Uranium is seasonally strong in the fall as the contracting cycle gets underway with utility companies. This upcoming contracting cycle is going to be a doozy. The CEO of the largest North American uranium producer, Cameco, said he hasn’t seen the uranium sector have a set-up like this in 40 years.
FMT would be happy with half the bull market uranium last achieved, which had 100%+ and even 1,000%+ returns in various producers, developers, and explorers.
Unlike oil and natural gas, uranium also has the government’s full-fledged support right now.
With the Department of Energy (DoE) and the administration extremely supportive of shoring up domestic uranium supplies and making our entire uranium supply chain less dependent on Russia, uranium producers stand to benefit from a cavalcade of events, such as:
- The largest uncovered demand in uranium’s history through 2030 (you can stop reading here!)
- Uranium getting stockpiled by our government along with U.S. enrichment funding, tax credits, and certainty for minimum power generation price floors
- Governments and planet-conscious billionaires around the world embracing nuclear (carbon-free, highest-energy baseload power source). Over 50 nuclear power plants are being built and many plants are getting extensions, restarted, etc. Over 200 new nuclear power plants are planned by the early 2030s
- Uranium is being stockpiled by entities that never existed before beyond our U.S. government: Sprott Uranium Trust and soon another $500 million purchase in early 2023 by another new Trust entity set up by Kazatomprom
- A new contracting cycle after a 9-year bear market where processing is now going from underfeeding to overfeeding (needing more uranium than before)

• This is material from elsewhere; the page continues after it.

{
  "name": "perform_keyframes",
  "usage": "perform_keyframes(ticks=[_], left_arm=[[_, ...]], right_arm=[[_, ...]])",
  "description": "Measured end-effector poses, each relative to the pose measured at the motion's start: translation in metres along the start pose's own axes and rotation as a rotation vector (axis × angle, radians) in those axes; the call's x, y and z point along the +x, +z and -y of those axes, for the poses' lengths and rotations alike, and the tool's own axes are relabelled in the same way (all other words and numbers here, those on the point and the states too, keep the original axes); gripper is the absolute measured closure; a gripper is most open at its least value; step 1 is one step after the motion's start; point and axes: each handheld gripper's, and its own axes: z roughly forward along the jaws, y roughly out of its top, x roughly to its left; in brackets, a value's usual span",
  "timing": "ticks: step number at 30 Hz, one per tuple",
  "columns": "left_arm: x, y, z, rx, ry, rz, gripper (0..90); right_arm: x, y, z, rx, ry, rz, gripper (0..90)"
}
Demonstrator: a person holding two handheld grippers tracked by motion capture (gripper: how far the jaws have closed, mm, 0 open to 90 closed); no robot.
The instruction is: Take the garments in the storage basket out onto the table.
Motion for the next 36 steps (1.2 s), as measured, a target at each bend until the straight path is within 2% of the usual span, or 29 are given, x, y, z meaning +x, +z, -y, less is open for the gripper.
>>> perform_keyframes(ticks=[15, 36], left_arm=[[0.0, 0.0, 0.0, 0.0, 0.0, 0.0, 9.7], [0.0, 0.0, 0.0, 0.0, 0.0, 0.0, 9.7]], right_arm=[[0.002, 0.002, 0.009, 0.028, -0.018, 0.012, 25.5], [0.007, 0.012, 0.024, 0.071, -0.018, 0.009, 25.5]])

- Producers can’t bring supplies on to meet demand at today’s spot prices. This should squeeze the entire industry substantially higher
FMT has been following the Department of Energy (DoE) closely with their “Comprehensive Strategy to Secure America’s Supply Chain,” and we couldn’t be more pleased that most of their recommended actions have secured bipartisan support.
This is great for America and gives FMT great hope for another energy renaissance in our country.
As inventors, this portends great things to come for our uranium and other energy producers, which FMT remains highly long-term bullish on given their prospects and huge undervaluation.
FMT prefers traditional value stocks right now because capital flows are finding their way there, and it’s the primary world investment trend, but this will ultimately set the stage for the next great growth rally after energy goes full-send.